- [What to work on] In the records below, find the line holding "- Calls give" and the line holding "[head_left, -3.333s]". Set down both, with every line between them, exactly.

[Materials provided — start]

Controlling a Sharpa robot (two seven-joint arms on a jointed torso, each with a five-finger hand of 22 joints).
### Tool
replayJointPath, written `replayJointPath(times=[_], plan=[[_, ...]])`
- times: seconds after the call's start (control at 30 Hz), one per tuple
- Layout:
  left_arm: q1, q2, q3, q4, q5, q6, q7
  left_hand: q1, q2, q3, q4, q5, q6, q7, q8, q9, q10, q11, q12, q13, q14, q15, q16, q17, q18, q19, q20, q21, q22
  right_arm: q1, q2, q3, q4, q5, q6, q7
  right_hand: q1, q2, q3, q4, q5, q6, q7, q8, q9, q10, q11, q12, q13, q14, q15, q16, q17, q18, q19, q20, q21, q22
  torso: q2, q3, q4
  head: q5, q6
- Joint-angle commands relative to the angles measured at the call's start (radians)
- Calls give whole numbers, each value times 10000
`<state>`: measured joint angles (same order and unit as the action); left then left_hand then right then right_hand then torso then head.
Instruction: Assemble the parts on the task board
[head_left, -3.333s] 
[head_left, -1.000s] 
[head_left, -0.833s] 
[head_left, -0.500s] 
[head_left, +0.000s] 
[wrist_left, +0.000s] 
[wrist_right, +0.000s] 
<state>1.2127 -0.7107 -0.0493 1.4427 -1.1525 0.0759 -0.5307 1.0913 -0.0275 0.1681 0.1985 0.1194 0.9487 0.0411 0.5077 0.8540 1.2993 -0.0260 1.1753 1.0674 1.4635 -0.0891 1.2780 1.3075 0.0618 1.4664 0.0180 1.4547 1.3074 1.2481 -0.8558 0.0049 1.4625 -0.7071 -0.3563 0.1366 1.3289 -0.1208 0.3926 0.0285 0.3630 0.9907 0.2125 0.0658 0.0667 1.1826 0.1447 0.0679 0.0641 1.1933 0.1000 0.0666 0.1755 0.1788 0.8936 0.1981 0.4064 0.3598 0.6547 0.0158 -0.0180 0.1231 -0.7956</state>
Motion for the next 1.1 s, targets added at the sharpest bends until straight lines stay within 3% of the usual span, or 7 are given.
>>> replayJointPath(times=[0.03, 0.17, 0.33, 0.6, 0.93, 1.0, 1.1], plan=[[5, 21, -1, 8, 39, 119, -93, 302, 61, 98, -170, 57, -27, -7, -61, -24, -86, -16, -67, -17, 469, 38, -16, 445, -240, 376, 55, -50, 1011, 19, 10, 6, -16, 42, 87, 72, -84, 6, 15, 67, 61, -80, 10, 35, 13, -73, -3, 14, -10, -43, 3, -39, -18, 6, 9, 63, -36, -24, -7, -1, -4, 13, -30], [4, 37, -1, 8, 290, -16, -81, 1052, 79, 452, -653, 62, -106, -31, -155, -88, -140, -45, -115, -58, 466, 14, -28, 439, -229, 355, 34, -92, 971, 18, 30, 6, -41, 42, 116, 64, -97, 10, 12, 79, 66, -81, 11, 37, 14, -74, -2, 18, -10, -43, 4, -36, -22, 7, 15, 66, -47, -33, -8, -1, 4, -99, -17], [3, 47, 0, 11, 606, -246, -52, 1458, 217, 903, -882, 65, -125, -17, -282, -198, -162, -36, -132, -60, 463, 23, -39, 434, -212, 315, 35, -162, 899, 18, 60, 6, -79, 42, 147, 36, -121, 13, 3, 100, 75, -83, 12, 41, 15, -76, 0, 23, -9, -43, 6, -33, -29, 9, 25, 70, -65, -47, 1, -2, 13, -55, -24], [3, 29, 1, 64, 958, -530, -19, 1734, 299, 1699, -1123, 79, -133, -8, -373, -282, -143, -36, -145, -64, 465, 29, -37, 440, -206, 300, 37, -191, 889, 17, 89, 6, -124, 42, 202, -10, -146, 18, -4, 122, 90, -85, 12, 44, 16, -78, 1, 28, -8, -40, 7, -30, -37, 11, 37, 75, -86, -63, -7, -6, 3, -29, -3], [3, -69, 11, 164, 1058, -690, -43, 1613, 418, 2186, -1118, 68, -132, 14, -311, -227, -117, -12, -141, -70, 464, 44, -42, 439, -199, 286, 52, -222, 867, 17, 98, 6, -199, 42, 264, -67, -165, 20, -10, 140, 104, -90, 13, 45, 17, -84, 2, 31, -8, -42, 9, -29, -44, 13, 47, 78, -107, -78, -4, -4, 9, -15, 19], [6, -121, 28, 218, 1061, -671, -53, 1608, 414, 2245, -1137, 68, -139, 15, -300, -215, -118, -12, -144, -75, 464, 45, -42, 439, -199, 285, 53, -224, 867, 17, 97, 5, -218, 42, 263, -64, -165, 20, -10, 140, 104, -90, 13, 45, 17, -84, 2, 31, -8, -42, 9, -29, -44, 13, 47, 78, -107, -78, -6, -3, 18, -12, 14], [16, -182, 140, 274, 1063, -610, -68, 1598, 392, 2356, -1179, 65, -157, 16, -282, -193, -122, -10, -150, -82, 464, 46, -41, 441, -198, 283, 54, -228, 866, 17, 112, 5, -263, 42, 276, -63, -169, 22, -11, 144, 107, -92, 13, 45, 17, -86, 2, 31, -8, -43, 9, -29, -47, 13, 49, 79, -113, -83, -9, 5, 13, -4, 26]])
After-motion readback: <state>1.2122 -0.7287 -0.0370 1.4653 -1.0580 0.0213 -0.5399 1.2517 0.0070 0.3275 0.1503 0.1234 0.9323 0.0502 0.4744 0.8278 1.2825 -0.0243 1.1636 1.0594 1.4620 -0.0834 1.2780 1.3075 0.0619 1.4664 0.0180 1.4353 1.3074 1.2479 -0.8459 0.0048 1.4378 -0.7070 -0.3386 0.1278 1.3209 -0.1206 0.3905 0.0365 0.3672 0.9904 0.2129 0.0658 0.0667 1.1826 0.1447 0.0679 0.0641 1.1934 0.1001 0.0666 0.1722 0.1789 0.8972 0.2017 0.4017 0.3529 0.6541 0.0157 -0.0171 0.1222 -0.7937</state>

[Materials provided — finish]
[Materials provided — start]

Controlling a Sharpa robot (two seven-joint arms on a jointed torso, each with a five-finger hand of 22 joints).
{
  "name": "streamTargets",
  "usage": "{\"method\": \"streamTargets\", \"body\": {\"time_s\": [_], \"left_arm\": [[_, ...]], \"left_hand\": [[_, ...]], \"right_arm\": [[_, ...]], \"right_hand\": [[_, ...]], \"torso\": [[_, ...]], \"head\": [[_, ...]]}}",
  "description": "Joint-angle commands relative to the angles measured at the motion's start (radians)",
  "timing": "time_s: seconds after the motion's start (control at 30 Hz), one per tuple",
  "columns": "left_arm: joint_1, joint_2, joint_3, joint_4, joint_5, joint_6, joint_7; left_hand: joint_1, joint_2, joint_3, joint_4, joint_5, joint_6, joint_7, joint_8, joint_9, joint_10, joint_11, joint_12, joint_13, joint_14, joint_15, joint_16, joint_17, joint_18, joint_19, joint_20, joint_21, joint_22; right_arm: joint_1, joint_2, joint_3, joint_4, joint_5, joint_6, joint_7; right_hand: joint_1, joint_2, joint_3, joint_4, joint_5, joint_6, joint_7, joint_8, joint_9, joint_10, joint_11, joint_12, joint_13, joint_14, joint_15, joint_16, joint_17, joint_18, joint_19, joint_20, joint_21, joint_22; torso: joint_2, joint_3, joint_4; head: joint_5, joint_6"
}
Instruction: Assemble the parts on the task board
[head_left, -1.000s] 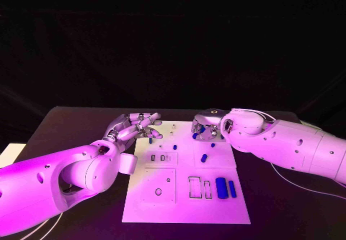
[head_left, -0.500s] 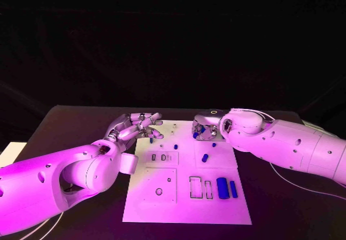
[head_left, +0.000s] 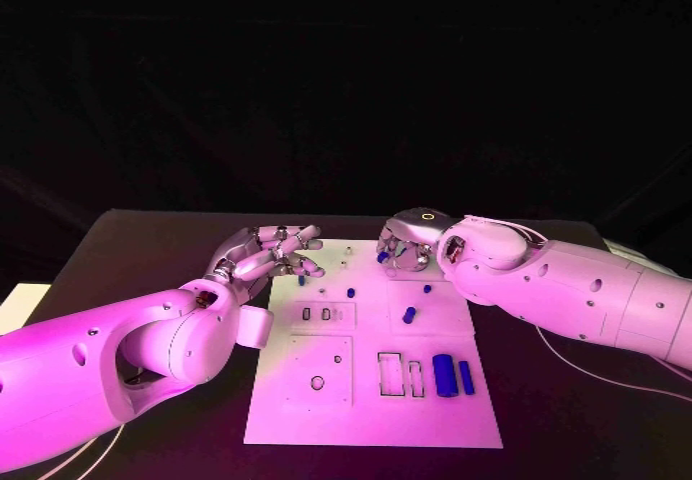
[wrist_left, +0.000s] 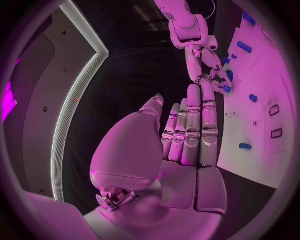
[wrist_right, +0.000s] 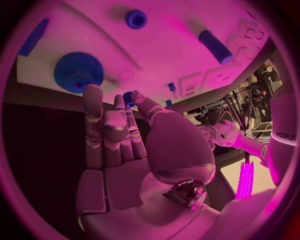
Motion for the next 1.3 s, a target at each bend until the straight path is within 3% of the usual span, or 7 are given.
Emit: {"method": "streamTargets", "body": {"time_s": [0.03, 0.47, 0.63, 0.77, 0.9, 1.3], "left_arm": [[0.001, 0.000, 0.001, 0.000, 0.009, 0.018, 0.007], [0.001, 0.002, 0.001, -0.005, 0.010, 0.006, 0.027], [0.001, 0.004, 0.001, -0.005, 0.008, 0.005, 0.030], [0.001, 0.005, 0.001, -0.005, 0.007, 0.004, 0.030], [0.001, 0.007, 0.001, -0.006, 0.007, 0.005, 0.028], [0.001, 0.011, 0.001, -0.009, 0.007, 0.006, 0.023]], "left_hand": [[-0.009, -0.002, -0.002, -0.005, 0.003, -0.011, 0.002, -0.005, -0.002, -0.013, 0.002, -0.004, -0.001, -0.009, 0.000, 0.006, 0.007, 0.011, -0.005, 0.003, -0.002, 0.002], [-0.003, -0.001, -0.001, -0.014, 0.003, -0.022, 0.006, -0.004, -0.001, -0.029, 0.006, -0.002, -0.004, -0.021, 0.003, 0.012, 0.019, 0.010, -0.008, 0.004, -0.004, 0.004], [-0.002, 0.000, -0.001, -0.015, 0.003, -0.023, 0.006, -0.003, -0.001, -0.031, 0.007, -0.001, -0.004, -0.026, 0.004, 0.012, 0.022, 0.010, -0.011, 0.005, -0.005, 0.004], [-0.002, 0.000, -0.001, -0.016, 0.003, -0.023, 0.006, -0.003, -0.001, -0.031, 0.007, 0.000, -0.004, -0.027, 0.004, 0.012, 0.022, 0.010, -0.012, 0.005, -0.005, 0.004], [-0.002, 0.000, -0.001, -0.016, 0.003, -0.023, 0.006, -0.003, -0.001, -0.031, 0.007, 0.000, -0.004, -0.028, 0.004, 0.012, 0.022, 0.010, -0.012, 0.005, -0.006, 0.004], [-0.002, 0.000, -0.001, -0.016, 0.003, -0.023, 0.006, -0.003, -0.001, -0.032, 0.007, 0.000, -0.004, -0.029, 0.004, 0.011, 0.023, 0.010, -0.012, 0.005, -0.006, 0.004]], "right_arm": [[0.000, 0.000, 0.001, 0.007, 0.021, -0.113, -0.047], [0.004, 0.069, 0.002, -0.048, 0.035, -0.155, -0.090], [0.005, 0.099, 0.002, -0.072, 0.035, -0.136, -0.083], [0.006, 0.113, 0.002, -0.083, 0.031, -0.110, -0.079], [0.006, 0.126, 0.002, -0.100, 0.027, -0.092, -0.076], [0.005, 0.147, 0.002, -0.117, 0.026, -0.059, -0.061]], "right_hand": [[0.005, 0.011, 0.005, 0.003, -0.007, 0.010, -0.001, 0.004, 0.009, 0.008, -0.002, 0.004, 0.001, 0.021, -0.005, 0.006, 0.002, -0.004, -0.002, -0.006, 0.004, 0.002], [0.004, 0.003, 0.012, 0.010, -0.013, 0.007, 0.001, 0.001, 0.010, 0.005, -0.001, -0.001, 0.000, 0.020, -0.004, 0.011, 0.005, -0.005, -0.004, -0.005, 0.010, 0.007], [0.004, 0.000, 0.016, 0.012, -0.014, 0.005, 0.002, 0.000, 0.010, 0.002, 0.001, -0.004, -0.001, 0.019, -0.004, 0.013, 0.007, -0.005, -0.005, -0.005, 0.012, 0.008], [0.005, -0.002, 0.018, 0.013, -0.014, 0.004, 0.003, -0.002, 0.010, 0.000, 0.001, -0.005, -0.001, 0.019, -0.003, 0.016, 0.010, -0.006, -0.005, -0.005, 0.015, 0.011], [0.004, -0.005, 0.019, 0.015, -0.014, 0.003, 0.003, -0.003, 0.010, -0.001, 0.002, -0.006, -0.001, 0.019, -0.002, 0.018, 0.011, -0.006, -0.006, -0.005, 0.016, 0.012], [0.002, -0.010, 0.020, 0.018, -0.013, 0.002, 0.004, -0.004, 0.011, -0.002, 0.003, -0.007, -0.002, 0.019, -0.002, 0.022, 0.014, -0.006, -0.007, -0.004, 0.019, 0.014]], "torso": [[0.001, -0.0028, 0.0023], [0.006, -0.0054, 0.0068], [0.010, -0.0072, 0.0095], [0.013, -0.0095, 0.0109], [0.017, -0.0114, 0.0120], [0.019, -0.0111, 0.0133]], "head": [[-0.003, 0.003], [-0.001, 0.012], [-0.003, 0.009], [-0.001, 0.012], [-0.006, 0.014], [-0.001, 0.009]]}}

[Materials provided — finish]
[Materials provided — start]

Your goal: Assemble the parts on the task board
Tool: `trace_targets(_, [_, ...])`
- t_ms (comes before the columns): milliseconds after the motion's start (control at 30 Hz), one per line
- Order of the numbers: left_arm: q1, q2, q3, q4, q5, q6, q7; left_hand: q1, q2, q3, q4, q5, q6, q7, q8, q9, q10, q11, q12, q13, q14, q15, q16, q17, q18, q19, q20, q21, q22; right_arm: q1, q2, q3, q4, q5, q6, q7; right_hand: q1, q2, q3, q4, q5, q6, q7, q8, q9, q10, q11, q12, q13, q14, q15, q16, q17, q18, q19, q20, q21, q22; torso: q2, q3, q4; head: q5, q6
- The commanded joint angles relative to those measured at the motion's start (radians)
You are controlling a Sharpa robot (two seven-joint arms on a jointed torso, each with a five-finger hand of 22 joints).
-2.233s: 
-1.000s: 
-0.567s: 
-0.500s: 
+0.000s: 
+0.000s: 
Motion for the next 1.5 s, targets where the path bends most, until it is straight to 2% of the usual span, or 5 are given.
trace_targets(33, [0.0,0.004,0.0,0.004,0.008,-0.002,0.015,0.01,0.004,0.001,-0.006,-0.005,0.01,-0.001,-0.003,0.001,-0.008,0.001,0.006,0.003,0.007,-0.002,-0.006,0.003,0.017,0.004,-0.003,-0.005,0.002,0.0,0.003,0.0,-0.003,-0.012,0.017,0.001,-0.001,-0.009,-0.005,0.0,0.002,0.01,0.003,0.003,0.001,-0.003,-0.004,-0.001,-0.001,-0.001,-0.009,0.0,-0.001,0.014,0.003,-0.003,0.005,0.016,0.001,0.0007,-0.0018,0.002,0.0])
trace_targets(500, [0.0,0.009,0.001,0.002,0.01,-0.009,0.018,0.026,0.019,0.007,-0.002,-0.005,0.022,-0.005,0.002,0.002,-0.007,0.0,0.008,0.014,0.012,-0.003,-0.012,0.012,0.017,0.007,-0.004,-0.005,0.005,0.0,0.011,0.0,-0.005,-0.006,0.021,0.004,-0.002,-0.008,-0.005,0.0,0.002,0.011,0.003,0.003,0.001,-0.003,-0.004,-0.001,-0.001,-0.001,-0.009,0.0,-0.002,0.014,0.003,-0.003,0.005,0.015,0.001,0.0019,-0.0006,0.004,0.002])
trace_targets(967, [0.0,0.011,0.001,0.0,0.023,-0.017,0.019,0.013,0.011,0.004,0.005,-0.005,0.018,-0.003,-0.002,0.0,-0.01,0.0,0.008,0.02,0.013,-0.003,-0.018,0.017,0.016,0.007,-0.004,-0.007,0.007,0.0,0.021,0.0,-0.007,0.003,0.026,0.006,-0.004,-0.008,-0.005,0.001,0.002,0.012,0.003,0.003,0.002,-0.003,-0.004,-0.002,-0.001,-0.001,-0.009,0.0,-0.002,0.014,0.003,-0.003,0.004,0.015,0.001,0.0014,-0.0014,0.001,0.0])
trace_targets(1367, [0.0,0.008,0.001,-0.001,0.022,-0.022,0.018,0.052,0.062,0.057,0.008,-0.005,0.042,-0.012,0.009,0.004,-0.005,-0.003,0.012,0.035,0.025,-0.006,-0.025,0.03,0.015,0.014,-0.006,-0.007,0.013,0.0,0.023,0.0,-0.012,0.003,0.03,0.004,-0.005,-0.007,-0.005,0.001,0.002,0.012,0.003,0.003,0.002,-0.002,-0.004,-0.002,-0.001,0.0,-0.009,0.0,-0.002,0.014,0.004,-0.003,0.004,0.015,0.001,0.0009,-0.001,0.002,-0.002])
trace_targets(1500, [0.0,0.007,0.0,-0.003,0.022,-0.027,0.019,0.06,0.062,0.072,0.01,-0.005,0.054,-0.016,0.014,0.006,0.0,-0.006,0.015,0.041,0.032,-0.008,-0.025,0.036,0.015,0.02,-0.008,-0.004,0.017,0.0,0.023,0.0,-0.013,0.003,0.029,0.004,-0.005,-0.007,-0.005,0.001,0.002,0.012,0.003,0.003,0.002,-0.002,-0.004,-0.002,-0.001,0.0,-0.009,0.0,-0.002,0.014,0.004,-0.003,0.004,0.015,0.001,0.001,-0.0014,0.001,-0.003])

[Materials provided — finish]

- [Output for this exercise]
- Calls give whole numbers, each value times 10000
`<state>`: measured joint angles (same order and unit as the action); left then left_hand then right then right_hand then torso then head.
Instruction: Assemble the parts on the task board
[head_left, -3.333s] 

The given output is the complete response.